[Dataset records]

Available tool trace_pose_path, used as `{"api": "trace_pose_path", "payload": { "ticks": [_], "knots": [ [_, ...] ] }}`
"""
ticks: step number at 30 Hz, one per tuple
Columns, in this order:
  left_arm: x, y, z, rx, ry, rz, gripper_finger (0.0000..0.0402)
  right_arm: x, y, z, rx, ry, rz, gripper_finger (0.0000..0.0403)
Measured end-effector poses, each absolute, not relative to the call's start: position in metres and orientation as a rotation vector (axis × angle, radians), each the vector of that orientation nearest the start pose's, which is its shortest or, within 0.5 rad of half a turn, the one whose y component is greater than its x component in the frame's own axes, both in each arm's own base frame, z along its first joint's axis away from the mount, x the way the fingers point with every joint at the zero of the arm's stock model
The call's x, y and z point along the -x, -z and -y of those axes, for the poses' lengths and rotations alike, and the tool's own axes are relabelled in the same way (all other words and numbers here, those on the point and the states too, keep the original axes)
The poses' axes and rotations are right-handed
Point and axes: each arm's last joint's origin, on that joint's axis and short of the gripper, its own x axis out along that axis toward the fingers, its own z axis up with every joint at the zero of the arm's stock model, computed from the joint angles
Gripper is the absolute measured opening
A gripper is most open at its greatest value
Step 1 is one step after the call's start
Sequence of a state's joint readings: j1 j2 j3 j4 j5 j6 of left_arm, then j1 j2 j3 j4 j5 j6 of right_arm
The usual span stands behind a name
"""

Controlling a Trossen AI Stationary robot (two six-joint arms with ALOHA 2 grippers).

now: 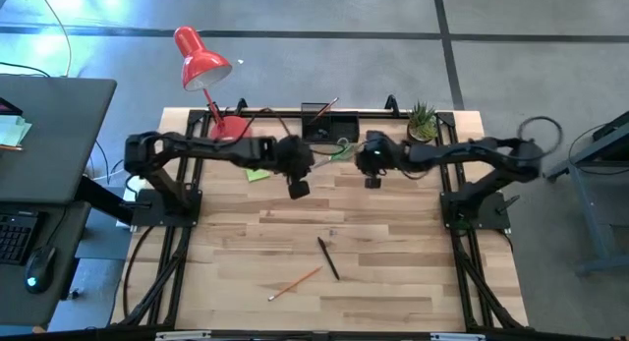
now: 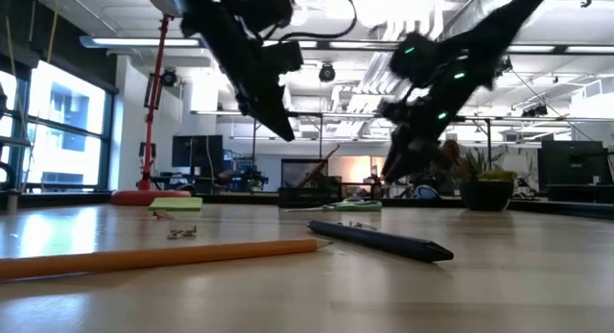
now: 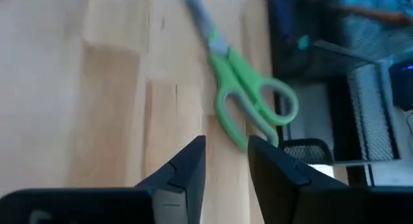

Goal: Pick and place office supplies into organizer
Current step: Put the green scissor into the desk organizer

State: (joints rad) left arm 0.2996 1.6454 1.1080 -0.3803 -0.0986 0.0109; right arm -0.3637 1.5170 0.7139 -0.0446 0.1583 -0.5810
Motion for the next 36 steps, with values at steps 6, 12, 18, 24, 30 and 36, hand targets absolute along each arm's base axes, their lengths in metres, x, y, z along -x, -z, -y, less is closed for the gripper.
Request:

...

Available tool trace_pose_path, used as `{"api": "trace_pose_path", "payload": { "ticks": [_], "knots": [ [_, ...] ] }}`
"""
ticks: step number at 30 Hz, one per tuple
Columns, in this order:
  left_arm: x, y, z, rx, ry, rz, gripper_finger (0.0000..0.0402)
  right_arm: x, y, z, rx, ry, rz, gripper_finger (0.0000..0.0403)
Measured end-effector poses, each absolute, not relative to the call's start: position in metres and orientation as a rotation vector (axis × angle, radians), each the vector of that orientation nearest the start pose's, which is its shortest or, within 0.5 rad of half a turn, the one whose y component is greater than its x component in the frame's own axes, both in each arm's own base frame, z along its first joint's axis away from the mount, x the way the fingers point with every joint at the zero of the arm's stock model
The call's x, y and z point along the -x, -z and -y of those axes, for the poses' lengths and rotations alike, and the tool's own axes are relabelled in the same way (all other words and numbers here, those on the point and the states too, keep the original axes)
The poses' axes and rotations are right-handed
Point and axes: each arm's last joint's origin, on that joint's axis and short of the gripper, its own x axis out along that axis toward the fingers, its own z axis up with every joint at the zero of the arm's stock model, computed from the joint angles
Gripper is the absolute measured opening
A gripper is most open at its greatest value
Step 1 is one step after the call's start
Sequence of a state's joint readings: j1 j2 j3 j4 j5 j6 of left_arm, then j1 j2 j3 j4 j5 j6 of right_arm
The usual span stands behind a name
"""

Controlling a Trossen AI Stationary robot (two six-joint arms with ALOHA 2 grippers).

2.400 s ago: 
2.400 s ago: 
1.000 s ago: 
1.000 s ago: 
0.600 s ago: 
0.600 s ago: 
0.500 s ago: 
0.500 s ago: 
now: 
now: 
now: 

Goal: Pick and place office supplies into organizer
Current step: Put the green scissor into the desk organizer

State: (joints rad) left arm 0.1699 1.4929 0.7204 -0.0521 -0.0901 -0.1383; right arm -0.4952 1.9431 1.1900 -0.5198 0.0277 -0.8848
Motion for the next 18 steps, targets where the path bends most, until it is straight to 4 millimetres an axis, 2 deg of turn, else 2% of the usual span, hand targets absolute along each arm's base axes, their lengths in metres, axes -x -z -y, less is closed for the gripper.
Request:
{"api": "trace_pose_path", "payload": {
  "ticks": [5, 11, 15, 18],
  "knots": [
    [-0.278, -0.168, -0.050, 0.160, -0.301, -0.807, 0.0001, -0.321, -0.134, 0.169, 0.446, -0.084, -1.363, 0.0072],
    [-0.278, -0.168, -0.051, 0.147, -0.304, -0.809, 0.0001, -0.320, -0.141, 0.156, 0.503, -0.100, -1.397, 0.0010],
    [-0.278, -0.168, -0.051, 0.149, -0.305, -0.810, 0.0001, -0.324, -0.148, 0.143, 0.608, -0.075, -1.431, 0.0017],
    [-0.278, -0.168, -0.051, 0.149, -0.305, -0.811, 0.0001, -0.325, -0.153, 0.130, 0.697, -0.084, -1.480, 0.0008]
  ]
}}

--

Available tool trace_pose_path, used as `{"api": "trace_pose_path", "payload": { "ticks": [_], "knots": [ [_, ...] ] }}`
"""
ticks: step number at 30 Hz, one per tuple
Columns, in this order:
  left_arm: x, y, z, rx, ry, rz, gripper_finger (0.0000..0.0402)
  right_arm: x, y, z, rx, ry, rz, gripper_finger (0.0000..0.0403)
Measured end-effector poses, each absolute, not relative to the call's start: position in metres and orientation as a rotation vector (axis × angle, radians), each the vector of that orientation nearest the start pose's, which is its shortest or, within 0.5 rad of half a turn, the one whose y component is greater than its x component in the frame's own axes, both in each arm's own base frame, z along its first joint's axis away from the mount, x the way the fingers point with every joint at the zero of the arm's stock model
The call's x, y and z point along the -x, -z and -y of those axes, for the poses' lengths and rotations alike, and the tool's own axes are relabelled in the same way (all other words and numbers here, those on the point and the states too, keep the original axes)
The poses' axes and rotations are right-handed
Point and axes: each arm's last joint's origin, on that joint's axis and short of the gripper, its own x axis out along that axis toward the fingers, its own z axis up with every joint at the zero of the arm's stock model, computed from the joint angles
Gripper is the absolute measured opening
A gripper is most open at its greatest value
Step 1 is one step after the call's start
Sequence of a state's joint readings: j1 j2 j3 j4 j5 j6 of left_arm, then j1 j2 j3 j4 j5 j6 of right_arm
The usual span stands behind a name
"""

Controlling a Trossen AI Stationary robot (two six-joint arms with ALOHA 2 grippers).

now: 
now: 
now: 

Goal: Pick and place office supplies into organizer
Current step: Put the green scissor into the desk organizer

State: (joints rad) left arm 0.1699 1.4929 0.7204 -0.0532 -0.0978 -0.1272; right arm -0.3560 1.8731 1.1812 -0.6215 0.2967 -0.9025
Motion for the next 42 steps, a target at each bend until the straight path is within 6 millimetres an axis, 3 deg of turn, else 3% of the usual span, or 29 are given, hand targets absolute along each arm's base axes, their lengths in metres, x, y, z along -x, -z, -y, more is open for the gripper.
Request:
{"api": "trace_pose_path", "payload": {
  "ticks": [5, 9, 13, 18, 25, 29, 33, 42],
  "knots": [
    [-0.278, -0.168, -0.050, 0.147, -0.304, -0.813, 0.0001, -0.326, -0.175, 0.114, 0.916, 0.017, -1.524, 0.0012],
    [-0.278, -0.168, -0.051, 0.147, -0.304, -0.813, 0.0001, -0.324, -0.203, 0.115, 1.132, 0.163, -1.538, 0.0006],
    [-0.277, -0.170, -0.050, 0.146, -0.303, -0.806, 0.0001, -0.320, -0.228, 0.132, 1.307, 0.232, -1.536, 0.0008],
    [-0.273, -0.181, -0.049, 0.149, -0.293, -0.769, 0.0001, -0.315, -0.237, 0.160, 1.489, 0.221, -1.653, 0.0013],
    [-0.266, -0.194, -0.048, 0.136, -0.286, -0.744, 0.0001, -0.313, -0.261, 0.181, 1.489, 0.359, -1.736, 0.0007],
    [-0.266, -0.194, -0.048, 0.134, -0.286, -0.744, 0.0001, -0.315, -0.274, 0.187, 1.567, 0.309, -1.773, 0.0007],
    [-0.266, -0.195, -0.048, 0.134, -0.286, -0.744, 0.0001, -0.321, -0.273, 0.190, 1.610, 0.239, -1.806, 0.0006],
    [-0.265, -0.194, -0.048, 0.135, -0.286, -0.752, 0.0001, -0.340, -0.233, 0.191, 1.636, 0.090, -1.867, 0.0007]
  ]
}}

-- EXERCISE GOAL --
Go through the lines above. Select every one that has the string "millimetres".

-- ANSWER TO THE PROBLEM --
Motion for the next 18 steps, targets where the path bends most, until it is straight to 4 millimetres an axis, 2 deg of turn, else 2% of the usual span, hand targets absolute along each arm's base axes, their lengths in metres, axes -x -z -y, less is closed for the gripper.
Motion for the next 42 steps, a target at each bend until the straight path is within 6 millimetres an axis, 3 deg of turn, else 3% of the usual span, or 29 are given, hand targets absolute along each arm's base axes, their lengths in metres, x, y, z along -x, -z, -y, more is open for the gripper.

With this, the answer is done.